Standardized stress
Are standardized tests a useful tool to measure academic achievement, or do they only add stress to the already stressful lives of students?
Validity: the extent to which a test’s measures or predicts what it is supposed to.
Standardized tests determine how most of our life will go: whether we get into college, how much money we can get and how much we have to pay to go, and the like. They place a single number on what we’ve achieved in eleven, twelve years of school.
But can our over-a-decade-of-academics really be reflected in a single number? Maybe you had a bad day when you took the test, or didn’t sleep well the night before. Maybe you were sick the day of the SAT or ACT, and your score dropped a few points from where it should have been. Whatever the cause, if you happen to do worse on one day, your score drops, and you lose yet another Saturday morning to testing.
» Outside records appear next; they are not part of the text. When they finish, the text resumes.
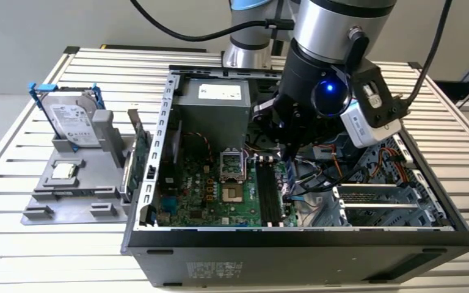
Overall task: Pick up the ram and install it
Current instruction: 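Insert the ram into the slot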
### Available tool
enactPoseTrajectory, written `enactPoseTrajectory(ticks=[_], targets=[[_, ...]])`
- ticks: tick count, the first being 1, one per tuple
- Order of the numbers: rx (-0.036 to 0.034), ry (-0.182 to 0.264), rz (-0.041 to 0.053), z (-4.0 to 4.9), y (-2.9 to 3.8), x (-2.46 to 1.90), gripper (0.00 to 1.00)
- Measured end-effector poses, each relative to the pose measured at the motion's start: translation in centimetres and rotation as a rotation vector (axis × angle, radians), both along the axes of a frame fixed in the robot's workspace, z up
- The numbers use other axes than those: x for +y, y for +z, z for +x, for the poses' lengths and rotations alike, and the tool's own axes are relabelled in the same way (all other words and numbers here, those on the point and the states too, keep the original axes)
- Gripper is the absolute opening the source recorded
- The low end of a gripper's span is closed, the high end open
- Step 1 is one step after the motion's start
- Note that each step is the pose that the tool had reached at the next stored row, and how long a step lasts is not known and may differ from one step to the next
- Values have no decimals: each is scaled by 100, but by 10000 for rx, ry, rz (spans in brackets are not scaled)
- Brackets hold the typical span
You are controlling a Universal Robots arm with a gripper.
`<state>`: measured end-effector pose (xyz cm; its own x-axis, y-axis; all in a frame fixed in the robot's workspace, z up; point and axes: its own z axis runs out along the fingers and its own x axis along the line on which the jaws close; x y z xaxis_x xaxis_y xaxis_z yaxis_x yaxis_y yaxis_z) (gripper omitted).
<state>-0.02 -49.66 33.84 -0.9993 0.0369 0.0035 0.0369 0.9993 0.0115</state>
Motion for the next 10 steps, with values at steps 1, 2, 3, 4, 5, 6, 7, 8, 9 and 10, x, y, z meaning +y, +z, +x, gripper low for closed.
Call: enactPoseTrajectory(ticks=[1, 2, 3, 4, 5, 6, 7, 8, 9, 10], targets=[[0, 0, 0, 0, -3, 0, 0], [0, 0, 0, 0, -6, 0, 0], [0, 0, 0, 0, -8, 0, 0], [0, 0, 0, 0, -11, 0, 0], [0, 0, 0, 0, -14, 0, 0], [0, -2, 1, -1, -17, 0, 0], [0, -2, 0, -1, -20, 0, 0], [0, -1, 1, -1, -23, 0, 0], [0, -1, 0, -1, -26, 0, 0], [0, -1, 1, -1, -29, 0, 0]])
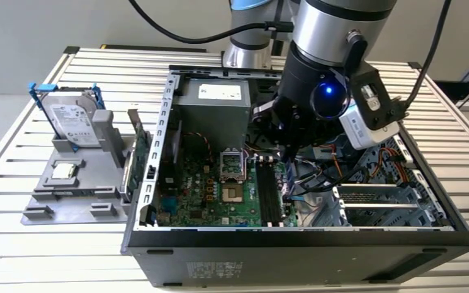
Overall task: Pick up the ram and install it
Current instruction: 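Insert the ram into the slot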
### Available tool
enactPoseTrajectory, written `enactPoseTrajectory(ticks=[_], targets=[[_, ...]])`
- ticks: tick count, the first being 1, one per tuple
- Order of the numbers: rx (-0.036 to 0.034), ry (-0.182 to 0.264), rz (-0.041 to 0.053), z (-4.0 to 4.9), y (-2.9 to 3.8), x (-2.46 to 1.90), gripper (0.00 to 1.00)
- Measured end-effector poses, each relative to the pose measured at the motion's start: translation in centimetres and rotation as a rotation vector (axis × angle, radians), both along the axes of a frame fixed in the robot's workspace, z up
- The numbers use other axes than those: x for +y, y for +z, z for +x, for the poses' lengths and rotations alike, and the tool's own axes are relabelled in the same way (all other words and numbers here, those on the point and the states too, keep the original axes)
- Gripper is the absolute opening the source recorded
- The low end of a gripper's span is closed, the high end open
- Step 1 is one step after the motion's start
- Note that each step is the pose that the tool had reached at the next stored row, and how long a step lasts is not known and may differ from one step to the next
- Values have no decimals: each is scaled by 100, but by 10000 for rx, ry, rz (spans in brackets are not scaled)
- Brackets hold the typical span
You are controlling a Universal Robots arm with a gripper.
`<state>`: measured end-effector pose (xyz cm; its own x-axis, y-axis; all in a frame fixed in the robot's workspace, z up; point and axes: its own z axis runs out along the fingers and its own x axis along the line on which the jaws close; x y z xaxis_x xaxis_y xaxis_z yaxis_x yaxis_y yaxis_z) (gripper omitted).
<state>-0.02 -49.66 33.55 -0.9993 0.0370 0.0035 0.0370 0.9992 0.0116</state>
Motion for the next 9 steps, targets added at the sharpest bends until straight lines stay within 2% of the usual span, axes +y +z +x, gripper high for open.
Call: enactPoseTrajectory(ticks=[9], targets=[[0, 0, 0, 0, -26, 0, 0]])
We can also discuss how the costs of standardized testing limit some students more than they affect others. Both the SAT and ACT cost approximately $50 for each exam, which doesn’t look like much for taking the exam only once, but the cost adds up after taking the ACT two, or three, even four times. The cost imposes a ceiling on how well one can do, allowing people with more to spend to get better scores simply by taking the test again and again until they get the score they want.
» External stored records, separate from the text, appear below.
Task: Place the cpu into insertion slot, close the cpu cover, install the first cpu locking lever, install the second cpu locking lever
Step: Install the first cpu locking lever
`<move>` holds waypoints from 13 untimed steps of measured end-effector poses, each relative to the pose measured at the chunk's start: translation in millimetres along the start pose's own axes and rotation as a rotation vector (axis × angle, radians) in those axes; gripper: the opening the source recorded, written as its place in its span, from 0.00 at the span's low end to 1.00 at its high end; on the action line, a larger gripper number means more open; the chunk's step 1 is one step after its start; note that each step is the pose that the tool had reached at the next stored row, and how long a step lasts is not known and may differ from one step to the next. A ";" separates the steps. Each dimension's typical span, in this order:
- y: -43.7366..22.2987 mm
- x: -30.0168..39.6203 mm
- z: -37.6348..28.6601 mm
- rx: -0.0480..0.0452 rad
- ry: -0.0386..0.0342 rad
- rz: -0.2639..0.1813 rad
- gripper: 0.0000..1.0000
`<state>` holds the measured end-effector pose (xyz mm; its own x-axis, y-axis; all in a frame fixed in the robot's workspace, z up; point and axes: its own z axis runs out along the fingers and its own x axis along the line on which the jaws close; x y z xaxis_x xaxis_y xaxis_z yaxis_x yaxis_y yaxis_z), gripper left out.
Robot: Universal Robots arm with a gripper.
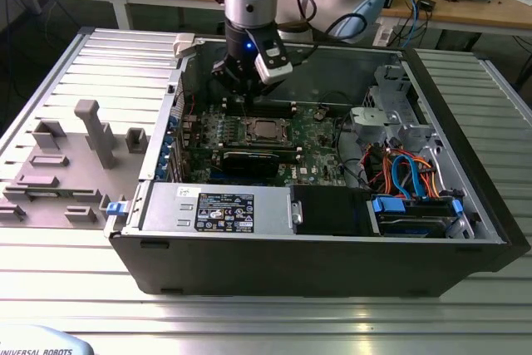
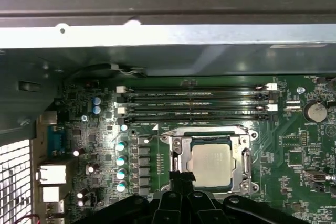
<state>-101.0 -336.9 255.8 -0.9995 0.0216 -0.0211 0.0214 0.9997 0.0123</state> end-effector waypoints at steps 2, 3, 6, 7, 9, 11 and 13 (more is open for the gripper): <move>-0.1 5.8 0.0 0.0000 0.0000 -0.001 0.11; -0.2 8.1 -0.1 -0.0001 0.0000 -0.001 0.11; -0.4 20.7 -0.1 -0.0002 -0.0001 -0.004 0.11; -0.4 21.1 -0.1 -0.0002 0.0000 -0.004 0.11; -0.4 21.4 -0.1 -0.0001 0.0000 -0.004 0.11; -0.4 21.5 -0.1 -0.0002 0.0000 -0.004 0.11; -0.5 21.5 -0.1 -0.0001 0.0001 -0.004 0.11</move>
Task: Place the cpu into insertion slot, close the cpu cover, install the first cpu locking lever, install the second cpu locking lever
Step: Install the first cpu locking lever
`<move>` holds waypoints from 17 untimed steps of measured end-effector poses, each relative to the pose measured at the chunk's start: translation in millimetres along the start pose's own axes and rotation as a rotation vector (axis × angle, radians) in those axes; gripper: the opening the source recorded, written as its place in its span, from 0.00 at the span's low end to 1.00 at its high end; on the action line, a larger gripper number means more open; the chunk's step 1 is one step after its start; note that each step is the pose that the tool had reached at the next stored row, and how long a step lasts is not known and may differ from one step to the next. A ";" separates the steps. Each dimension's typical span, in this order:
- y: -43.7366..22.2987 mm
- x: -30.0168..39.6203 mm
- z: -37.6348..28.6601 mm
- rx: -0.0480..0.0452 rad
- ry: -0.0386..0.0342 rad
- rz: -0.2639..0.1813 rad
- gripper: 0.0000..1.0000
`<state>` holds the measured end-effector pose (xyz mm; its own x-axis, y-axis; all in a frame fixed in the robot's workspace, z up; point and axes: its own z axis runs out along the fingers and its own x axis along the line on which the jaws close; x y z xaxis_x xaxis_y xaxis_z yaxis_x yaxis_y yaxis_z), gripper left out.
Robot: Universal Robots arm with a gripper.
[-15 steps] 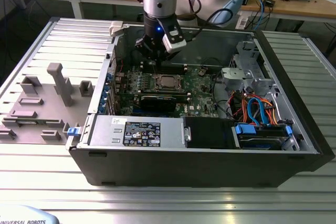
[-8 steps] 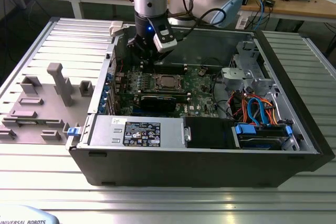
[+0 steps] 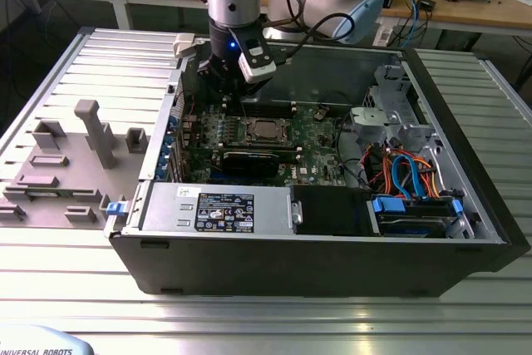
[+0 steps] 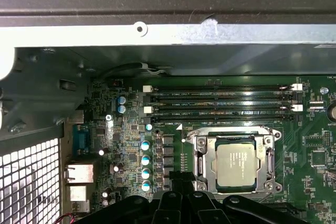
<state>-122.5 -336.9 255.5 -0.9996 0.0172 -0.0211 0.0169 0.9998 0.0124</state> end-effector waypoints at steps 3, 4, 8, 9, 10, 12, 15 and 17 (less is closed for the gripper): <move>0.0 0.1 0.0 0.0000 0.0000 0.000 0.11; 0.0 0.2 0.0 0.0000 0.0000 0.000 0.11; 0.0 2.5 0.0 0.0000 0.0000 0.000 0.11; -0.1 4.5 -0.1 0.0001 0.0000 0.000 0.11; -0.1 6.9 -0.1 0.0000 -0.0001 0.000 0.11; 0.3 8.7 -0.1 0.0000 0.0000 0.000 0.11; 2.9 9.1 -0.1 0.0000 0.0000 -0.001 0.11; 6.9 9.2 0.0 0.0000 0.0000 -0.001 0.11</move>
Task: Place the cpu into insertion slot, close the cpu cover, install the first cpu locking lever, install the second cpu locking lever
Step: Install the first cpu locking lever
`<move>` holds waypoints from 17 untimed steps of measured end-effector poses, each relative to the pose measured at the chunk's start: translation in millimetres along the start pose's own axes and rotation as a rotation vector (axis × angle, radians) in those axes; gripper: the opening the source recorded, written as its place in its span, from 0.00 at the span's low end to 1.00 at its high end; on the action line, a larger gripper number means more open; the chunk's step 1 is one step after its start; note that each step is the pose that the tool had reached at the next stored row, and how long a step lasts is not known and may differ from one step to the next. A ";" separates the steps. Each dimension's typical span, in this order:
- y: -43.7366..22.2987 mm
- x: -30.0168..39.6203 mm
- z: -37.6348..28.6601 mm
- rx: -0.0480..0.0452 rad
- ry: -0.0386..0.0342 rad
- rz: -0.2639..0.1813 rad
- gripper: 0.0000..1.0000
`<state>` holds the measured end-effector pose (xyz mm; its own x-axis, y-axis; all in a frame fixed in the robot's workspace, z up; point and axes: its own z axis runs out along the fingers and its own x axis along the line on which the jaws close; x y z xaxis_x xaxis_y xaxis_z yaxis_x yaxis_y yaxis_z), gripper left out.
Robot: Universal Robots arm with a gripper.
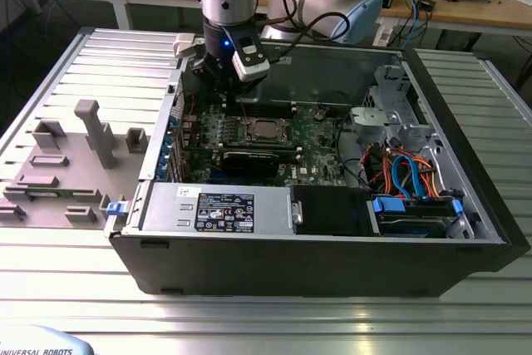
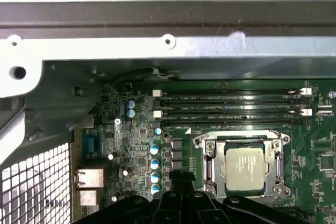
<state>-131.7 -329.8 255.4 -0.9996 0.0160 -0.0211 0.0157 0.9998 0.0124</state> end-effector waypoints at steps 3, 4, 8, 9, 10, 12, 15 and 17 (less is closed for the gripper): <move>7.7 0.1 0.1 0.0000 -0.0001 -0.003 0.11; 10.7 0.3 0.2 -0.0002 -0.0001 -0.005 0.11; 18.4 0.4 0.2 0.0000 -0.0016 -0.022 0.11; 19.8 0.4 0.2 0.0004 -0.0018 -0.025 0.11; 20.7 0.4 0.2 0.0008 -0.0018 -0.026 0.11; 21.4 0.4 0.2 0.0018 -0.0019 -0.027 0.11; 21.5 0.4 0.3 0.0019 -0.0019 -0.027 0.11; 21.5 0.3 0.3 0.0020 -0.0019 -0.027 0.11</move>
The cost of taking an exam isn’t the only factor limiting people based on income: the ability to get quality tutoring or preparation for one of these standardized tests is also limited by money. When advertisements for ACT prep courses showed up in my mailbox in January, what stuck out to me wasn’t the credentials of the advertised program, nor was it the purported success rate; it was the cost. Over a hundred dollars for a study session lasting only a few hours. I didn’t end up going, but I’m left with the impression that they do help, if only because of how good business was for them. The immense cost of ACT prep sessions was what finally opened my eyes to how much of a business test prep truly was.
Going back to the definition of validity, I’m left wondering: do standardized tests actually reflect how prepared we are for college, or how good we are as students? Or do they just reflect the money we’ve sunk into trying to look better to colleges? And if they don’t really reflect who we are as people, then why do we take their results so seriously?
Maybe we should stop taking standardized tests as seriously as we do; stop taking them as a measure of academic success, and instead, treat them as they really are: just a number, used to assess us based on how well we did on one morning of our life.